Public Service Shares Fall As Exelon Abandons Acquisition Plan — Friday, September 15, 2006

By Jim Polson and Dan Lonkevich

Shares of Public Service Enterprise Group slid after a regulatory impasse in New Jersey scuttled Exelon Corp.'s plan to buy the company for $17.8 billion and create the largest U.S. utility company.

The companies faced "insurmountable gaps" with the New Jersey Board of Public Utilities, Chicago-based Exelon and Newark, New Jersey-based Public Service said late yesterday in a statement. The board was the deal's last hurdle after the companies previously gained approval from federal energy regulators and antitrust officials.

Exelon, which agreed to buy Public Service in December 2004, said on Aug. 30 that completing the transaction was no longer "more likely than not." The companies ran into delays as they tried to allay concern that the combined company might dominate power markets and inflate prices.

"Most observers did feel the odds were getting longer as it took more time," said Tom Burnett, director of research at Wall Street Access in New York and a specialist in tracking acquisitions. "The companies and the folks in the New Jersey regulatory office were just too far apart."
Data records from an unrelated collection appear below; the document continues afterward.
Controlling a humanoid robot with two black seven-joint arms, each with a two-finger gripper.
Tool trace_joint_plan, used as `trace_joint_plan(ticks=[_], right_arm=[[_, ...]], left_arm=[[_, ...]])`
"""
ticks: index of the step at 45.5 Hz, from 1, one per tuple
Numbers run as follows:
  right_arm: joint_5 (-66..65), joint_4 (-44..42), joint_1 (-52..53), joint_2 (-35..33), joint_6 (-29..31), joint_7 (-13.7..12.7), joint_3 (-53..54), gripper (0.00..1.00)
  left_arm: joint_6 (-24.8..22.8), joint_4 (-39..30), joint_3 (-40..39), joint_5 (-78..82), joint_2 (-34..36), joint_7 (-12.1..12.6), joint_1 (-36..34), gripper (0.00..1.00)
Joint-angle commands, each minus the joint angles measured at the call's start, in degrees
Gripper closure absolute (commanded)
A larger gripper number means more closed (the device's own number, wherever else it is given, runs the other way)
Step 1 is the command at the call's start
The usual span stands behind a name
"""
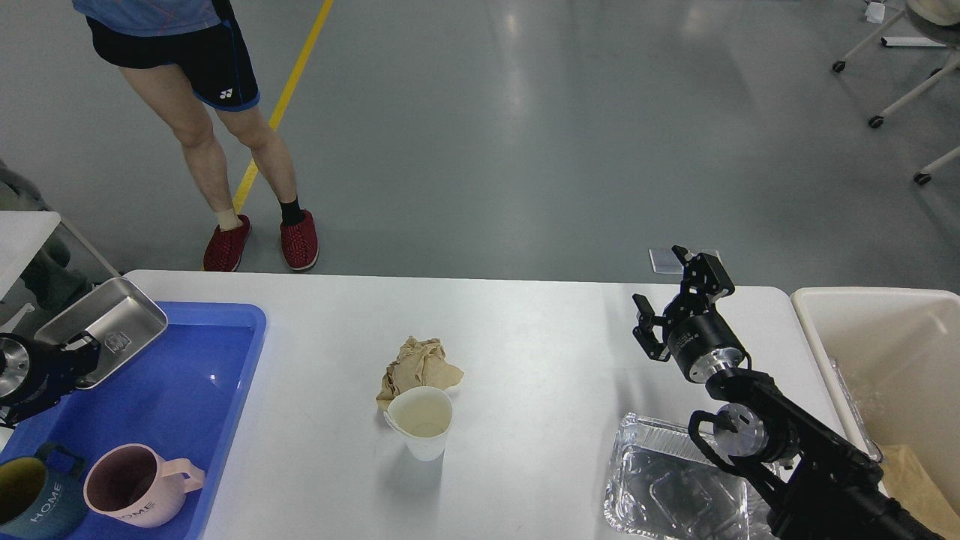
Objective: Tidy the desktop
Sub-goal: 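Lower the steel tray into the blue tray and open the left gripper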
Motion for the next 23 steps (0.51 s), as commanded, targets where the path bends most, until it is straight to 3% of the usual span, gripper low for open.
trace_joint_plan(ticks=[1, 23], right_arm=[[0.0, 0.0, 0.0, -0.1, 0.0, 0.0, 0.0, 0.00], [0.0, -0.3, -0.3, -0.1, 0.1, 0.0, -0.2, 0.00]], left_arm=[[0.2, 3.9, 0.0, -0.1, -3.9, 0.0, 1.0, 0.98], [2.1, 6.8, 0.1, 0.0, -8.4, 0.0, 2.1, 0.92]])
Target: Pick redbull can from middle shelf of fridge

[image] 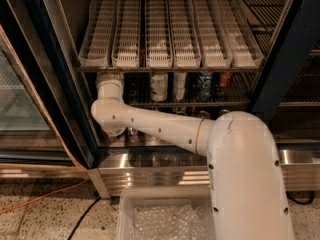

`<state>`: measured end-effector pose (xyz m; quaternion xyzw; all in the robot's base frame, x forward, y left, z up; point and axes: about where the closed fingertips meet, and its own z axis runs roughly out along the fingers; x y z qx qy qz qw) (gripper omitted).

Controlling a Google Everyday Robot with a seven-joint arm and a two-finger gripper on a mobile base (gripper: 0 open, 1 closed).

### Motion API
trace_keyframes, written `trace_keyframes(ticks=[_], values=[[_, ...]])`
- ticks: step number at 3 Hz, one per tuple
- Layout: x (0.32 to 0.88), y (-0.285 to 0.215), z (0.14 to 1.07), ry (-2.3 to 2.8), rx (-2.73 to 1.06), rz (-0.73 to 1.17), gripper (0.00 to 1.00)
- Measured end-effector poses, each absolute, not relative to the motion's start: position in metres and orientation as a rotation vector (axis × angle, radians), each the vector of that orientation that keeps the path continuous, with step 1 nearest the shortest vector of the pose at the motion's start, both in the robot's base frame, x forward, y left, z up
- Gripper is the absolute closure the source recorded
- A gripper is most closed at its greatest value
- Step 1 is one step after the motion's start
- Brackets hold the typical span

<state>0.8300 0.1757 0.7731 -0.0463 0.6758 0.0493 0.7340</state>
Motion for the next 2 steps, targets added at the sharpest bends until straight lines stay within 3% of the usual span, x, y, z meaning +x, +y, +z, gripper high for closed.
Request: trace_keyframes(ticks=[2], values=[[0.795,0.150,0.755,1.504,-0.064,0.104,1.00]])
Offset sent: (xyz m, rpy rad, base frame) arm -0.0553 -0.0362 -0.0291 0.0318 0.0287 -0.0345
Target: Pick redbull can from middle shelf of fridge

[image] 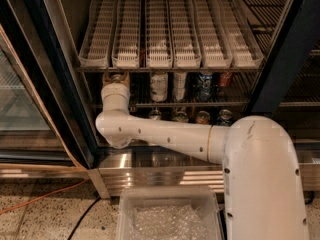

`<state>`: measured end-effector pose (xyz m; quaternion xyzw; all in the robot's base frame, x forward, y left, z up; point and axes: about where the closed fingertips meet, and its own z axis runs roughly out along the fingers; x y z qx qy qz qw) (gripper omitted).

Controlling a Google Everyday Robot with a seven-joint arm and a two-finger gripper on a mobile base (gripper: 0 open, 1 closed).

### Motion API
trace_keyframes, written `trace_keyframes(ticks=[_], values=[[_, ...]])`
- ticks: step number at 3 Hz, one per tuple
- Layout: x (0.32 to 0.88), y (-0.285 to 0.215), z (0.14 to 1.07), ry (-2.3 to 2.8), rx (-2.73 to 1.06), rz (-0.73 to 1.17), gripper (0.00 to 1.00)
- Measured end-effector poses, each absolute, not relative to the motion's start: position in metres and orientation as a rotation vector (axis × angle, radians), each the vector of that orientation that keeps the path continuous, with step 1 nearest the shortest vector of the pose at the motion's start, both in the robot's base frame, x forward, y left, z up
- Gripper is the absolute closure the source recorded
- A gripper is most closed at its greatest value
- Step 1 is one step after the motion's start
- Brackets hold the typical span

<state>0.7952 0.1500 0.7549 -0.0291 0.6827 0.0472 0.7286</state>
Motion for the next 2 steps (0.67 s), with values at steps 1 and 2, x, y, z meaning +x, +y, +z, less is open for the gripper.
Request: trace_keyframes(ticks=[1,2], values=[[0.7742,0.1548,0.7454,1.530,-0.085,0.138,1.00],[0.7741,0.1547,0.7522,1.530,-0.084,0.138,1.00]])
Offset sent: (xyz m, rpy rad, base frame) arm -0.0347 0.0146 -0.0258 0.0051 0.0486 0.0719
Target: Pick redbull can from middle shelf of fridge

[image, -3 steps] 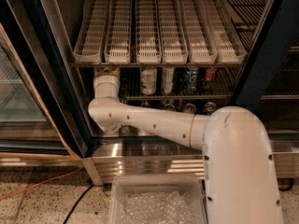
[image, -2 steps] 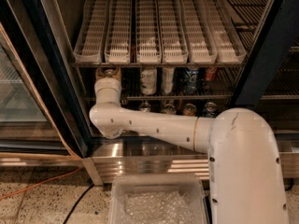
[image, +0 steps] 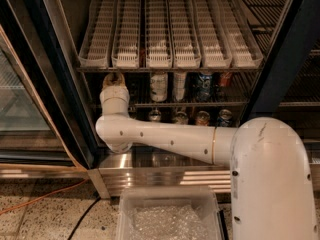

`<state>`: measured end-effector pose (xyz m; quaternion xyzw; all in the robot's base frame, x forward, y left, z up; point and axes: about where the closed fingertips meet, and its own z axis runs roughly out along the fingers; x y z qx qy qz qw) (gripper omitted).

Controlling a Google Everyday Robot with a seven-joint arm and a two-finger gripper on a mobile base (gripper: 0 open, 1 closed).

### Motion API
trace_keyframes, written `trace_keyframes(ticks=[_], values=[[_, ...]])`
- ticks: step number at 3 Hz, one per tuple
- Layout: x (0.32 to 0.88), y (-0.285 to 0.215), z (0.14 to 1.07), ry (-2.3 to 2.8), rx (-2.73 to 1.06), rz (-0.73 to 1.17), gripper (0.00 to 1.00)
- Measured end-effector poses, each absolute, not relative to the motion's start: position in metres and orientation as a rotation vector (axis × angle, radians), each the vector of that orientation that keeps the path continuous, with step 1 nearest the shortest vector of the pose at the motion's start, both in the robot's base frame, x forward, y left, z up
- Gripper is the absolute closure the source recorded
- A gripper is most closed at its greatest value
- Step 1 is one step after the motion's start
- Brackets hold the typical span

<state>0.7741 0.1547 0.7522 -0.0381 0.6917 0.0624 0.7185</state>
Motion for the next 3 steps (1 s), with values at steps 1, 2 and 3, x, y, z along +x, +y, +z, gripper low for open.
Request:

Public Service stock dropped below $60 in electronic trading, a decline of 9.3 percent from yesterday's close. The companies announced they were abandoning their merger after the close of U.S. exchanges. Shares of Exelon rose as much as or 3.1 percent, to $59.50, in after-hours trading.

"This could be positive for Exelon," said Daniele Seitz, an analyst for Dahlman Rose & Co. in New York who rates Exelon shares at "buy" and owns none. "People are going to say, if the deal was bad, they were courageous to walk away. The company is very well equipped to compete."

Pushing for Approval

Exelon Chief Executive Officer John W. Rowe had argued that his company would run Public Service's plants, particularly their nuclear units, more efficiently. He said that would increase the electricity supplied to New Jersey's competitive wholesale market, benefiting customers.
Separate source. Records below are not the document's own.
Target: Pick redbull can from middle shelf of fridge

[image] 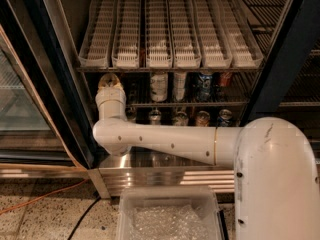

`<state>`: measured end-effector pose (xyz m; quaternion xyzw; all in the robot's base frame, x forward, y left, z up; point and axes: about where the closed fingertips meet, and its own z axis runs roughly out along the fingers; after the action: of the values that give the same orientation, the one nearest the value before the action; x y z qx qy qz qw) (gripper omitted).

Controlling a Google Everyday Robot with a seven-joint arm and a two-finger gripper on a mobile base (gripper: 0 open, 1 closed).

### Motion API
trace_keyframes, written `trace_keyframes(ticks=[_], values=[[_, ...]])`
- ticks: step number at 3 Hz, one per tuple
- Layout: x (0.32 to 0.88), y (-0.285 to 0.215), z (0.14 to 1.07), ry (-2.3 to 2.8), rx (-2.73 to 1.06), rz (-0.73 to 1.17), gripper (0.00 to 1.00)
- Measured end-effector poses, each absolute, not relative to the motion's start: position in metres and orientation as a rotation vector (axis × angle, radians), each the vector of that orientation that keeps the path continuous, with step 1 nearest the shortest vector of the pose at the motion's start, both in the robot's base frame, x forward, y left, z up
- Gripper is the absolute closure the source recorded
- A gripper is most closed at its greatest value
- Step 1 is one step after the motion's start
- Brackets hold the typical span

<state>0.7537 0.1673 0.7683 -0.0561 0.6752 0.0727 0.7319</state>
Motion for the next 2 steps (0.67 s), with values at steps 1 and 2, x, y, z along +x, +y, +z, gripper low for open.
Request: trace_keyframes(ticks=[1,2], values=[[0.736,0.175,0.774,1.490,-0.136,0.189,1.00],[0.712,0.183,0.782,1.496,-0.143,0.273,1.00]])
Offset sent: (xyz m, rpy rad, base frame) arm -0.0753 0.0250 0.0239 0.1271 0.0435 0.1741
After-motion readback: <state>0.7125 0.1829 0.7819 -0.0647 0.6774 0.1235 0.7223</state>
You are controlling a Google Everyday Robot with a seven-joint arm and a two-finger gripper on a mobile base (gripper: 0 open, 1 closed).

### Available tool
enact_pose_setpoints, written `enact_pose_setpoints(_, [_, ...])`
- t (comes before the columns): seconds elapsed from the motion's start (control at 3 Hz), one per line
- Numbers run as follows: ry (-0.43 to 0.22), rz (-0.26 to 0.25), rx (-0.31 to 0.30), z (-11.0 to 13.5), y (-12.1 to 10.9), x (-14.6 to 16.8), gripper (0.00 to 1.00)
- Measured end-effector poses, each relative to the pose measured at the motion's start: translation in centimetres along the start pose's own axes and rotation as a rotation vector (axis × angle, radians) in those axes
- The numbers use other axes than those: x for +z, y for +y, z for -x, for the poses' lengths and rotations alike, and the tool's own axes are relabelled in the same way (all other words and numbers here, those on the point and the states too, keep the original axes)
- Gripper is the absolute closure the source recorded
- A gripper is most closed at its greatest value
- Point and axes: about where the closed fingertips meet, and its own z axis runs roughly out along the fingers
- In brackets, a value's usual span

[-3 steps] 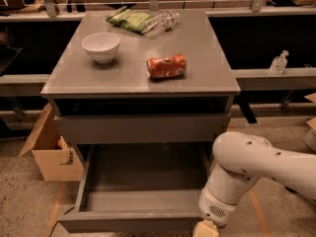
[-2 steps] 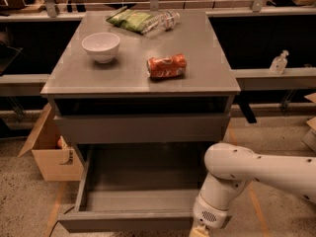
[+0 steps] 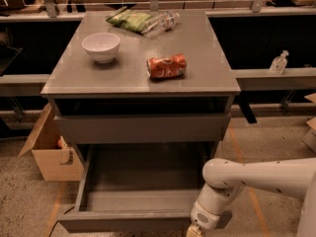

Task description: Close middle drawer

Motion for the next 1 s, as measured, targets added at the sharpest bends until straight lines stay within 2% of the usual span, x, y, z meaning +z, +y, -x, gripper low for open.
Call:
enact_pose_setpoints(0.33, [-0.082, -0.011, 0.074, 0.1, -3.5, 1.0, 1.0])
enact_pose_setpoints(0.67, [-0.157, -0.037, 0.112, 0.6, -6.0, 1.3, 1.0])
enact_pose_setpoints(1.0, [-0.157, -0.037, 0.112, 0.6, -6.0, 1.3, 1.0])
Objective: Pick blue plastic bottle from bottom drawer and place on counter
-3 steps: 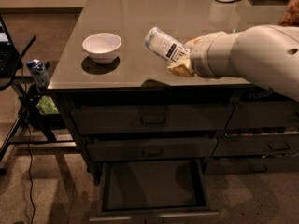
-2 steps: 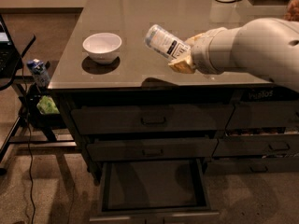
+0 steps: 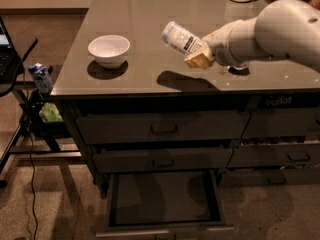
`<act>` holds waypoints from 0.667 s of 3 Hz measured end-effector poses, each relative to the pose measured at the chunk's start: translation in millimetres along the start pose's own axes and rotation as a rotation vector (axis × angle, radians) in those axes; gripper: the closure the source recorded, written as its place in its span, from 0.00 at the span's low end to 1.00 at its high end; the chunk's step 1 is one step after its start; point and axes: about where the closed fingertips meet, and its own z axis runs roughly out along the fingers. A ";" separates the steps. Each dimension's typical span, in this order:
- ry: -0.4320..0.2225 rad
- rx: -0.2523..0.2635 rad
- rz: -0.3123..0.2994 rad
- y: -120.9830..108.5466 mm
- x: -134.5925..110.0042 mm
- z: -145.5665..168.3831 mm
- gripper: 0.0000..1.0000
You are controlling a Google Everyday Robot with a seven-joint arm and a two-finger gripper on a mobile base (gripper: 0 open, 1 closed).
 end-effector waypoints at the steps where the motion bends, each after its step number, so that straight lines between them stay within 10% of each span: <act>1: 0.007 -0.034 0.020 -12.3 3.9 17.8 1.00; 2: 0.031 -0.064 0.030 -18.2 6.6 37.5 1.00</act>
Offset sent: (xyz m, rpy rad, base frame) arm 0.0631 0.0040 -0.0311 0.0011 0.1272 0.0271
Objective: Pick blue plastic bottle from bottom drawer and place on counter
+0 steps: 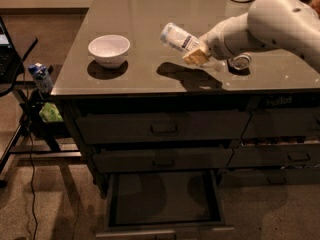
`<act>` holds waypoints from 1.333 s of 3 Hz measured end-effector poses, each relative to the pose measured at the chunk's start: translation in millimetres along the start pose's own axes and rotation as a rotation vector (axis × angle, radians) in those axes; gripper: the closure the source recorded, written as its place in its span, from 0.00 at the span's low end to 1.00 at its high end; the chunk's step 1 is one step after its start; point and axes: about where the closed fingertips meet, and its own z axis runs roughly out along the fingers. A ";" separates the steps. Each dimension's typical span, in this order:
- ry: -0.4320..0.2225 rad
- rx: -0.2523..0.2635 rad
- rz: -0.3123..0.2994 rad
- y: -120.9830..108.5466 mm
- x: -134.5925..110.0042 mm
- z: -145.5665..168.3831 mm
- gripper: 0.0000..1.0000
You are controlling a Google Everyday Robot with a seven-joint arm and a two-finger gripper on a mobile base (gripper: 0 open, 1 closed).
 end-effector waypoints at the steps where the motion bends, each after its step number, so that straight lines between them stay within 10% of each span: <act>1: 0.030 -0.051 0.000 1.1 2.9 23.9 1.00; 3: 0.070 -0.139 0.006 10.6 15.8 45.9 1.00; 4: 0.070 -0.153 0.011 12.4 16.8 45.2 0.81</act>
Offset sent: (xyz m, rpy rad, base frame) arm 0.0288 0.0195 -0.0577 -0.0242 0.1734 0.0951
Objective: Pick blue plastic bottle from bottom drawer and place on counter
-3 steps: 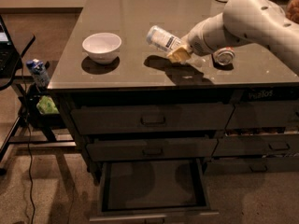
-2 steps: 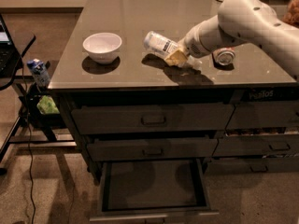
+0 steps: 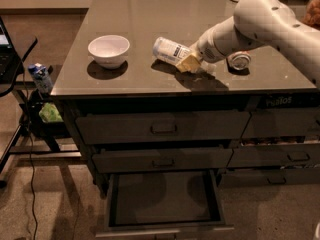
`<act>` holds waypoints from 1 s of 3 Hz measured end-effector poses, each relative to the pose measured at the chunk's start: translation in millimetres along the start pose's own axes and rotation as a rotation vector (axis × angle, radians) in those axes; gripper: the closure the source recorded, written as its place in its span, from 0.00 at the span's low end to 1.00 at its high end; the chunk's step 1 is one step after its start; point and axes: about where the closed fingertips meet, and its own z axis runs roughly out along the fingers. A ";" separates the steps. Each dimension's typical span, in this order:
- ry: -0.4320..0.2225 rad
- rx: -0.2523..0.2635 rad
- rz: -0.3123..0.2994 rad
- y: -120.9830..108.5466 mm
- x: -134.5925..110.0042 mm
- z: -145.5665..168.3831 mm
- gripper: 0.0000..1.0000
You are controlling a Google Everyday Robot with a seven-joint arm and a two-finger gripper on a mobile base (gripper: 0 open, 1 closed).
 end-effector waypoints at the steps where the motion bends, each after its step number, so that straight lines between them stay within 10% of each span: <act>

"For the regulators it was a bit much," Seitz said. "The deal was enormous and it scared a lot of people."

The companies had offered to sell power plants and place output from nuclear plants under long-term contracts to win approval from the U.S. Department of Justice and the Federal Energy Regulatory Commission.

Exelon on July 31 offered $600 million in cash and additional rate concessions if New Jersey would agree to approve the acquisition. New Jersey's board made an undisclosed counter proposal on Aug. 17.

New Jersey "apparently feels that the commitments we had to make to FERC and DOJ, those divestiture obligations, were not enough," Public Service Enterprise Group Chief Executive E. James Ferland said in an interview after yesterday's announcement. "We don't agree with that."

The regulators demanded further plant divestitures and constraints on sales from the generators the companies would keep, he said.

Not Enough

"We did not believe the companies offered enough direct and real rate relief," Ronald K. Chen, New Jersey Public Advocate said in a separate statement. "The companies also would not agree to measures that our experts, and the Board of Public Utilities staff, believed were necessary to ensure that the merged company could not manipulate regional energy markets."

To win federal approval for the acquisition, Exelon previously agreed to sell six power plants in Pennsylvania and New Jersey, as well as place 2,600 megawatts of nuclear-power capacity under contract for as long as 15 years.

The Justice Department on June 22 gave antitrust approval to the deal. FERC had given approval a year earlier.

Blocked Deals

Four of the nine largest U.S. utility takeovers announced in the past three years have been blocked by state officials. The largest deal pending, FPL Group Inc.'s $11 billion purchase of Constellation Energy Group Inc., stalled May 31 amid a rate dispute in Maryland that prompted a new state law on utility mergers.

Exelon, owner of utilities in Chicago and Philadelphia, withdrew an offer for Dynegy Inc.'s Illinois Power Co. in 2003 after Illinois lawmakers rejected its terms.

Oregon's Public Utility Commission blocked the $1.4 billion sale of Portland General Electric Co. in March 2005, declaring its acquisition by Texas Pacific Group from bankrupt Enron Corp. didn't benefit customers.

Kohlberg Kravis Roberts & Co., JPMorgan Chase & Co. and Wachovia Corp. in 2004 abandoned an $800 million bid for Tucson utility owner UniSource Energy Corp. after the Arizona Corporation Commission demanded the buyers put up more money, reducing the planned borrowing to finance the transaction.

By contrast, Duke Energy Corp. closed on the $9 billion acquisition of Cincinnati-based utility owner Cinergy Corp. on April 3, less than 11 months after announcing the deal. They won regulatory approval from five states and federal officials.

"If you can fly below the radar screen, you're fine," Seitz said. "Look at the Duke-Cinergy merger. It went like a letter in the mailbox. Nobody cared."